Search the material below for the word "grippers" and copy every line in which it occurs.

════

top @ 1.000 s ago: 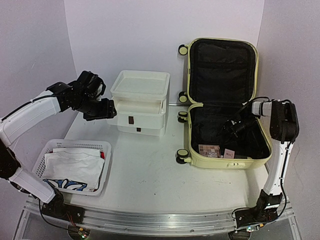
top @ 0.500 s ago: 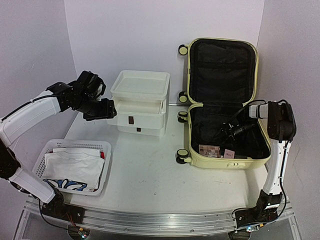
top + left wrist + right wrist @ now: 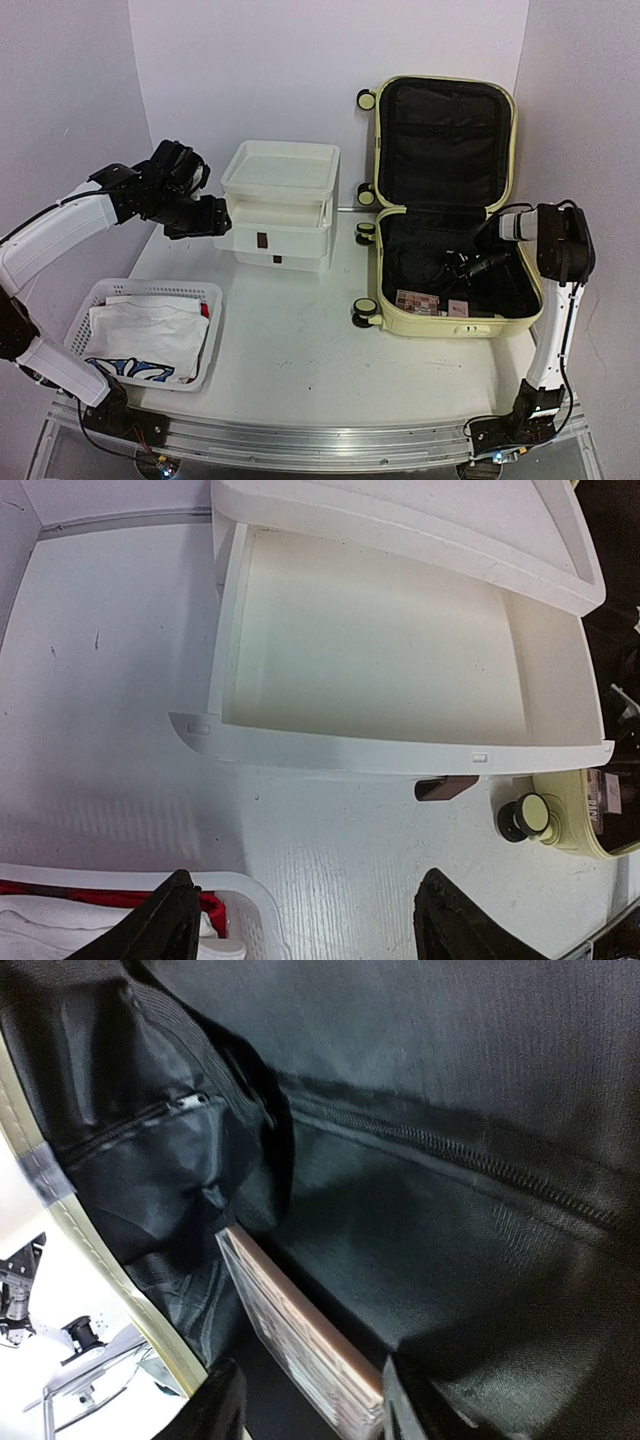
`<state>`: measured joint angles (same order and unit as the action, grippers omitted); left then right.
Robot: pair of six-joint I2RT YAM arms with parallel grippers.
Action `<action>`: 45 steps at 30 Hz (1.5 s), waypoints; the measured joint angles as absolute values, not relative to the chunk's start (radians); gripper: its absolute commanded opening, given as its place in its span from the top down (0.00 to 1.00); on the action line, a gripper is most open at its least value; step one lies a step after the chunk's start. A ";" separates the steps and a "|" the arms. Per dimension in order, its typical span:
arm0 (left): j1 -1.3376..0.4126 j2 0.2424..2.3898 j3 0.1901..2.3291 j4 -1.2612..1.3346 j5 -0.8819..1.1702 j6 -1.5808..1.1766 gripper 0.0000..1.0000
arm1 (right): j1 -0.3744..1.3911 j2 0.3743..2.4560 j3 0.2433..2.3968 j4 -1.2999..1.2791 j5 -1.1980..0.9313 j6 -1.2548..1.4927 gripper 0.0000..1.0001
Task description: Open, take out, and arrange the luggage
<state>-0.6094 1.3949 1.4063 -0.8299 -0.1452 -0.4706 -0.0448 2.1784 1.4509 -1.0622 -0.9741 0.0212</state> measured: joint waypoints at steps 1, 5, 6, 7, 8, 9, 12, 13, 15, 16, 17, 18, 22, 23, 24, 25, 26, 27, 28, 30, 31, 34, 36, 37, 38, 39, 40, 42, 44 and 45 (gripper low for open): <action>-0.609 1.394 1.406 -0.830 -0.147 -0.471 0.26 | -0.044 2.178 1.443 -1.066 -0.981 0.015 0.59; -0.609 1.393 1.406 -0.830 -0.153 -0.469 0.26 | -0.040 2.178 1.420 -1.069 -1.002 0.000 0.63; -0.609 1.393 1.406 -0.830 -0.153 -0.469 0.26 | -0.040 2.178 1.417 -1.069 -1.008 -0.001 0.65; -0.609 1.393 1.406 -0.830 -0.153 -0.469 0.26 | -0.040 2.178 1.415 -1.069 -1.012 -0.001 0.66; -0.609 1.392 1.406 -0.830 -0.153 -0.469 0.26 | -0.041 2.178 1.412 -1.068 -1.022 -0.001 0.68; -0.609 1.392 1.406 -0.830 -0.153 -0.469 0.26 | -0.041 2.178 1.410 -1.068 -1.030 -0.001 0.68; -0.609 1.392 1.406 -0.830 -0.153 -0.469 0.26 | -0.041 2.177 1.396 -1.061 -1.050 -0.001 0.68; -0.609 1.392 1.406 -0.830 -0.153 -0.469 0.26 | -0.041 2.173 1.389 -1.058 -1.055 -0.001 0.68; -0.609 1.392 1.406 -0.830 -0.153 -0.469 0.26 | -0.042 2.164 1.377 -1.057 -1.063 0.007 0.68; -0.609 1.392 1.406 -0.830 -0.153 -0.469 0.26 | -0.042 2.159 1.372 -1.057 -1.069 0.015 0.68; -0.609 1.392 1.406 -0.830 -0.153 -0.470 0.26 | -0.041 2.154 1.366 -1.057 -1.076 0.023 0.68; -0.609 1.392 1.406 -0.830 -0.153 -0.470 0.26 | -0.041 2.149 1.361 -1.058 -1.084 0.030 0.68; -0.609 1.392 1.406 -0.830 -0.153 -0.471 0.26 | -0.034 2.135 1.342 -1.048 -1.116 0.050 0.69; -0.609 1.392 1.406 -0.830 -0.153 -0.471 0.26 | -0.033 2.131 1.338 -1.046 -1.120 0.054 0.68; -0.609 1.392 1.406 -0.830 -0.153 -0.471 0.26 | -0.031 2.125 1.332 -1.043 -1.127 0.059 0.67; -0.609 1.392 1.406 -0.830 -0.153 -0.471 0.26 | -0.030 2.118 1.326 -1.042 -1.134 0.065 0.65; -0.609 1.392 1.406 -0.830 -0.153 -0.471 0.26 | -0.030 2.110 1.321 -1.042 -1.137 0.074 0.64; -0.609 1.392 1.406 -0.830 -0.153 -0.471 0.26 | -0.028 2.101 1.316 -1.044 -1.133 0.085 0.62; -0.609 1.392 1.406 -0.830 -0.152 -0.471 0.26 | -0.027 2.092 1.314 -1.047 -1.115 0.100 0.58; -0.609 1.392 1.406 -0.830 -0.152 -0.471 0.26 | -0.023 2.072 1.314 -1.052 -1.048 0.140 0.48; -0.609 1.393 1.406 -0.830 -0.152 -0.471 0.26 | -0.021 2.062 1.314 -1.054 -1.008 0.165 0.45; -0.609 1.393 1.406 -0.830 -0.152 -0.471 0.26 | -0.018 2.030 1.314 -1.062 -0.907 0.241 0.39; -0.609 1.393 1.406 -0.830 -0.150 -0.471 0.26 | -0.017 2.015 1.319 -1.076 -0.847 0.287 0.38; -0.609 1.394 1.406 -0.830 -0.149 -0.471 0.26 | -0.016 2.011 1.322 -1.082 -0.831 0.302 0.37; -0.609 1.396 1.406 -0.830 -0.145 -0.471 0.26 | -0.016 2.005 1.323 -1.087 -0.813 0.321 0.37; -0.609 1.398 1.406 -0.830 -0.141 -0.471 0.26 | -0.015 2.000 1.323 -1.092 -0.799 0.340 0.37; -0.609 1.402 1.407 -0.830 -0.137 -0.471 0.26 | -0.015 1.996 1.323 -1.099 -0.789 0.355 0.36; -0.609 1.412 1.408 -0.830 -0.131 -0.470 0.26 | -0.015 1.989 1.322 -1.113 -0.769 0.376 0.32; -0.609 1.424 1.409 -0.830 -0.129 -0.470 0.26 | -0.015 1.986 1.318 -1.122 -0.754 0.389 0.31; -0.609 1.429 1.411 -0.830 -0.125 -0.470 0.26 | -0.015 1.984 1.316 -1.126 -0.750 0.393 0.31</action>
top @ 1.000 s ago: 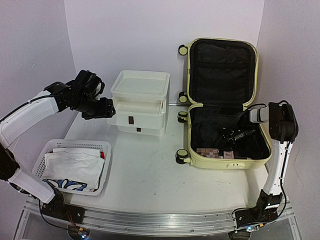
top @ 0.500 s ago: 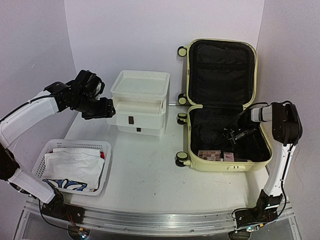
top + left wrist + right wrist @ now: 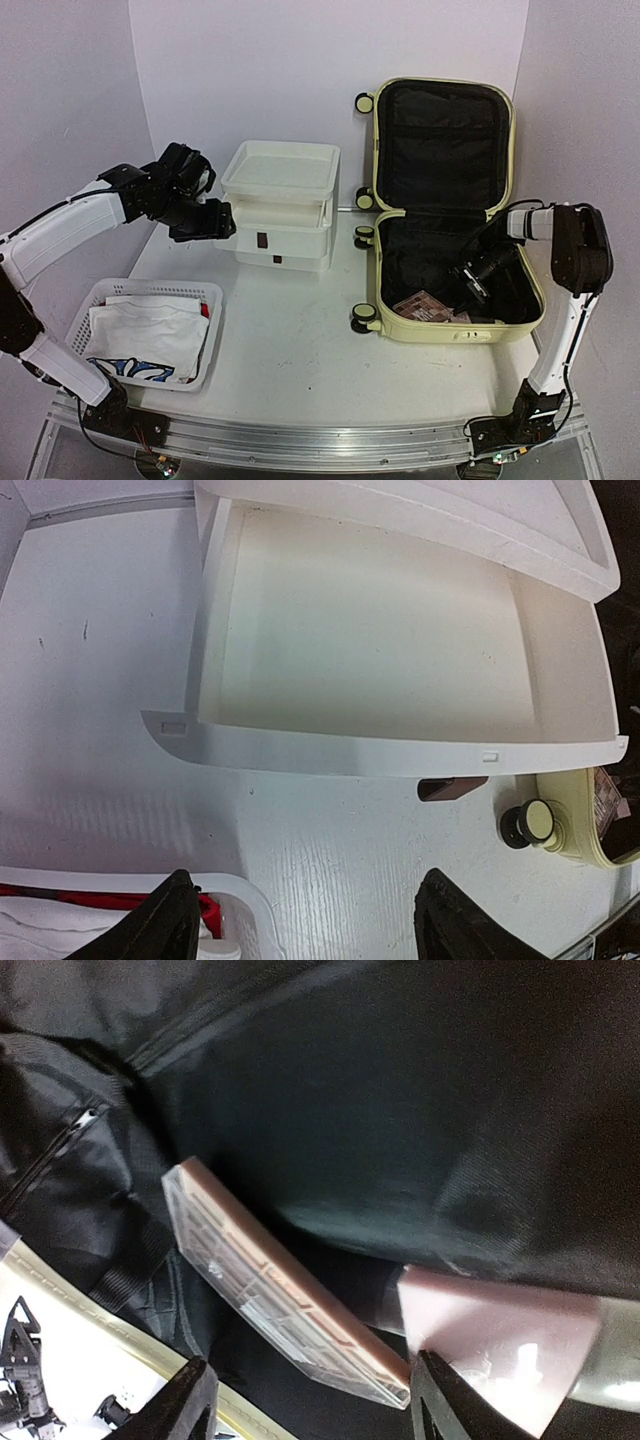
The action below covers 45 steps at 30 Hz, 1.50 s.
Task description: Open, take out, and arrange the luggage
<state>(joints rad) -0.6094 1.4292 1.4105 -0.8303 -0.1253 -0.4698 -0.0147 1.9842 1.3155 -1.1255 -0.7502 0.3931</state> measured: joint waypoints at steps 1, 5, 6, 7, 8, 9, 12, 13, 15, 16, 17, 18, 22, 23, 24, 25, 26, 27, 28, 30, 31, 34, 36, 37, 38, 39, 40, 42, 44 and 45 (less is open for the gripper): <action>-0.609 1.436 1.415 -0.830 -0.123 -0.469 0.26 | -0.015 1.984 1.314 -1.129 -0.746 0.397 0.31; -0.609 1.447 1.423 -0.828 -0.114 -0.469 0.26 | -0.014 1.982 1.313 -1.142 -0.727 0.406 0.31; -0.609 1.447 1.426 -0.829 -0.112 -0.468 0.26 | -0.014 1.979 1.313 -1.145 -0.717 0.405 0.32; -0.609 1.447 1.427 -0.828 -0.111 -0.468 0.26 | -0.014 1.977 1.313 -1.149 -0.713 0.401 0.33; -0.609 1.447 1.427 -0.828 -0.109 -0.468 0.26 | -0.014 1.976 1.313 -1.154 -0.712 0.396 0.35; -0.609 1.447 1.427 -0.828 -0.108 -0.468 0.26 | -0.014 1.975 1.313 -1.158 -0.714 0.390 0.37; -0.609 1.448 1.427 -0.828 -0.107 -0.468 0.26 | -0.014 1.976 1.305 -1.161 -0.736 0.384 0.38; -0.609 1.448 1.427 -0.828 -0.108 -0.468 0.26 | -0.014 1.977 1.304 -1.161 -0.741 0.381 0.38; -0.609 1.448 1.427 -0.829 -0.108 -0.469 0.26 | -0.014 1.984 1.305 -1.161 -0.748 0.370 0.39; -0.609 1.448 1.427 -0.828 -0.108 -0.469 0.26 | -0.014 1.992 1.310 -1.163 -0.753 0.364 0.39; -0.609 1.448 1.427 -0.828 -0.107 -0.469 0.26 | -0.014 2.003 1.319 -1.163 -0.760 0.363 0.39; -0.609 1.448 1.427 -0.828 -0.107 -0.469 0.26 | -0.014 2.016 1.329 -1.157 -0.767 0.364 0.39; -0.609 1.448 1.427 -0.828 -0.108 -0.469 0.26 | -0.014 2.056 1.356 -1.107 -0.763 0.390 0.41; -0.609 1.448 1.427 -0.828 -0.108 -0.469 0.26 | -0.014 2.064 1.361 -1.085 -0.760 0.406 0.43; -0.609 1.448 1.427 -0.828 -0.108 -0.470 0.26 | -0.014 2.070 1.362 -1.066 -0.759 0.418 0.44; -0.609 1.448 1.427 -0.828 -0.108 -0.470 0.26 | -0.014 2.076 1.363 -1.056 -0.763 0.439 0.45; -0.609 1.448 1.427 -0.828 -0.108 -0.470 0.26 | -0.014 2.078 1.363 -1.053 -0.767 0.457 0.45; -0.609 1.448 1.427 -0.828 -0.108 -0.471 0.26 | -0.014 2.078 1.363 -1.050 -0.768 0.469 0.46; -0.609 1.448 1.427 -0.828 -0.109 -0.471 0.26 | -0.014 2.078 1.363 -1.045 -0.773 0.481 0.49; -0.609 1.447 1.427 -0.828 -0.109 -0.471 0.26 | -0.014 2.078 1.361 -1.038 -0.783 0.498 0.56; -0.609 1.447 1.427 -0.828 -0.110 -0.471 0.26 | -0.014 2.079 1.359 -1.034 -0.793 0.501 0.59; -0.609 1.447 1.427 -0.828 -0.113 -0.471 0.26 | -0.014 2.082 1.353 -0.983 -0.848 0.506 0.64; -0.609 1.447 1.427 -0.828 -0.116 -0.471 0.26 | -0.014 2.085 1.351 -0.925 -0.872 0.499 0.65; -0.609 1.447 1.427 -0.828 -0.116 -0.471 0.26 | -0.012 2.085 1.345 -0.889 -0.884 0.497 0.65; -0.609 1.447 1.427 -0.828 -0.116 -0.471 0.26 | -0.011 2.086 1.341 -0.868 -0.893 0.496 0.64; -0.609 1.447 1.427 -0.828 -0.116 -0.471 0.26 | -0.011 2.086 1.333 -0.841 -0.904 0.495 0.64; -0.609 1.447 1.427 -0.828 -0.116 -0.471 0.26 | -0.009 2.088 1.329 -0.821 -0.910 0.495 0.64; -0.609 1.447 1.427 -0.828 -0.116 -0.471 0.26 | -0.003 2.093 1.327 -0.809 -0.919 0.496 0.61; -0.609 1.447 1.427 -0.828 -0.116 -0.471 0.26 | 0.007 2.093 1.327 -0.799 -0.915 0.498 0.60; -0.609 1.447 1.427 -0.828 -0.115 -0.471 0.26 | 0.010 2.093 1.328 -0.796 -0.910 0.498 0.60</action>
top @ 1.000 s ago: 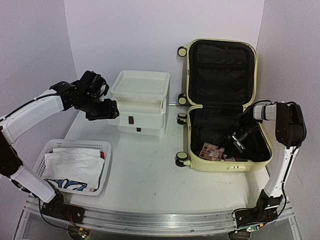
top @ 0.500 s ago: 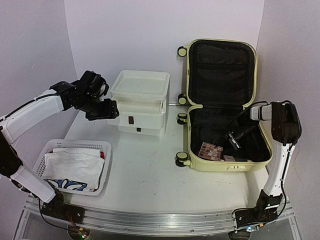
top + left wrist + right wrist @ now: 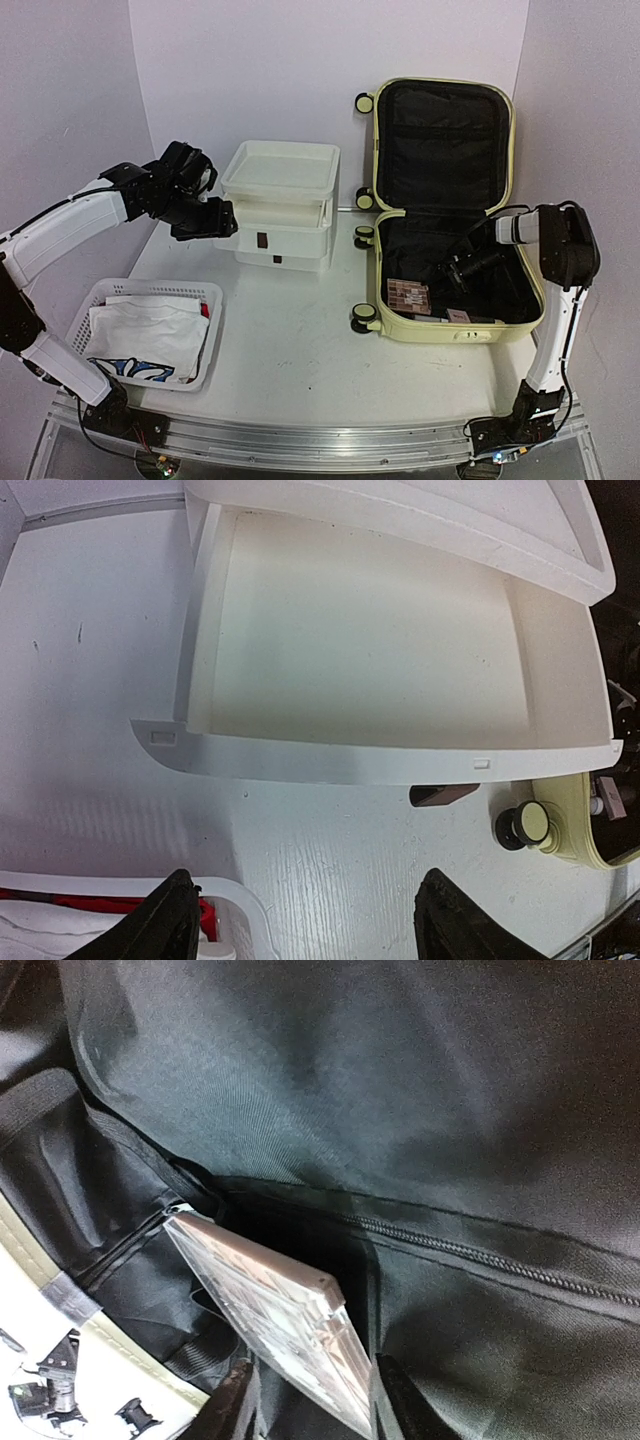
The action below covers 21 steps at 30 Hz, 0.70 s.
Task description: Open, take out, and arrange the luggage
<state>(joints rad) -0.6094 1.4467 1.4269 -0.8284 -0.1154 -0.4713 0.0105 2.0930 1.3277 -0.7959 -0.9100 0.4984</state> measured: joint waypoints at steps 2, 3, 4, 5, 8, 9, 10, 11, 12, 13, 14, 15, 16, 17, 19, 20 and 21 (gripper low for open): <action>-0.609 1.447 1.427 -0.828 -0.115 -0.471 0.26 | 0.017 2.093 1.331 -0.796 -0.894 0.498 0.57; -0.609 1.447 1.427 -0.828 -0.116 -0.470 0.26 | 0.017 2.095 1.337 -0.800 -0.885 0.499 0.55; -0.609 1.447 1.427 -0.828 -0.116 -0.470 0.25 | 0.019 2.096 1.341 -0.801 -0.880 0.499 0.54; -0.609 1.447 1.427 -0.828 -0.116 -0.469 0.24 | 0.019 2.098 1.348 -0.802 -0.875 0.497 0.53; -0.603 1.447 1.427 -0.828 -0.111 -0.469 0.24 | 0.022 2.119 1.375 -0.773 -0.859 0.482 0.51; -0.596 1.447 1.427 -0.828 -0.101 -0.469 0.25 | 0.022 2.131 1.387 -0.761 -0.855 0.467 0.51; -0.585 1.447 1.428 -0.829 -0.083 -0.469 0.25 | 0.022 2.140 1.394 -0.754 -0.857 0.458 0.51; -0.568 1.447 1.434 -0.832 -0.058 -0.468 0.25 | 0.022 2.149 1.403 -0.748 -0.858 0.447 0.51; -0.546 1.448 1.442 -0.831 -0.030 -0.467 0.25 | 0.022 2.159 1.411 -0.741 -0.860 0.439 0.52; -0.521 1.448 1.454 -0.832 -0.004 -0.462 0.25 | 0.023 2.169 1.418 -0.735 -0.865 0.430 0.53; -0.498 1.448 1.468 -0.832 0.021 -0.455 0.24 | 0.024 2.180 1.425 -0.731 -0.871 0.422 0.55; -0.482 1.448 1.481 -0.832 0.038 -0.448 0.24 | 0.024 2.189 1.432 -0.728 -0.876 0.416 0.56; -0.462 1.448 1.501 -0.832 0.057 -0.441 0.23 | 0.024 2.199 1.442 -0.728 -0.887 0.412 0.57; -0.445 1.448 1.522 -0.831 0.075 -0.435 0.23 | 0.025 2.209 1.451 -0.728 -0.902 0.408 0.58; -0.421 1.448 1.567 -0.830 0.107 -0.426 0.23 | 0.033 2.216 1.455 -0.723 -0.922 0.404 0.61; -0.407 1.454 1.595 -0.834 0.123 -0.424 0.24 | 0.038 2.216 1.455 -0.722 -0.930 0.402 0.62; -0.393 1.464 1.629 -0.836 0.138 -0.424 0.24 | 0.044 2.216 1.455 -0.722 -0.937 0.402 0.63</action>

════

- **Response to the task**
`<state>`: measured joint angles (same order and unit as the action, grippers omitted); left then right.
Robot: pair of six-joint I2RT YAM arms with parallel grippers.

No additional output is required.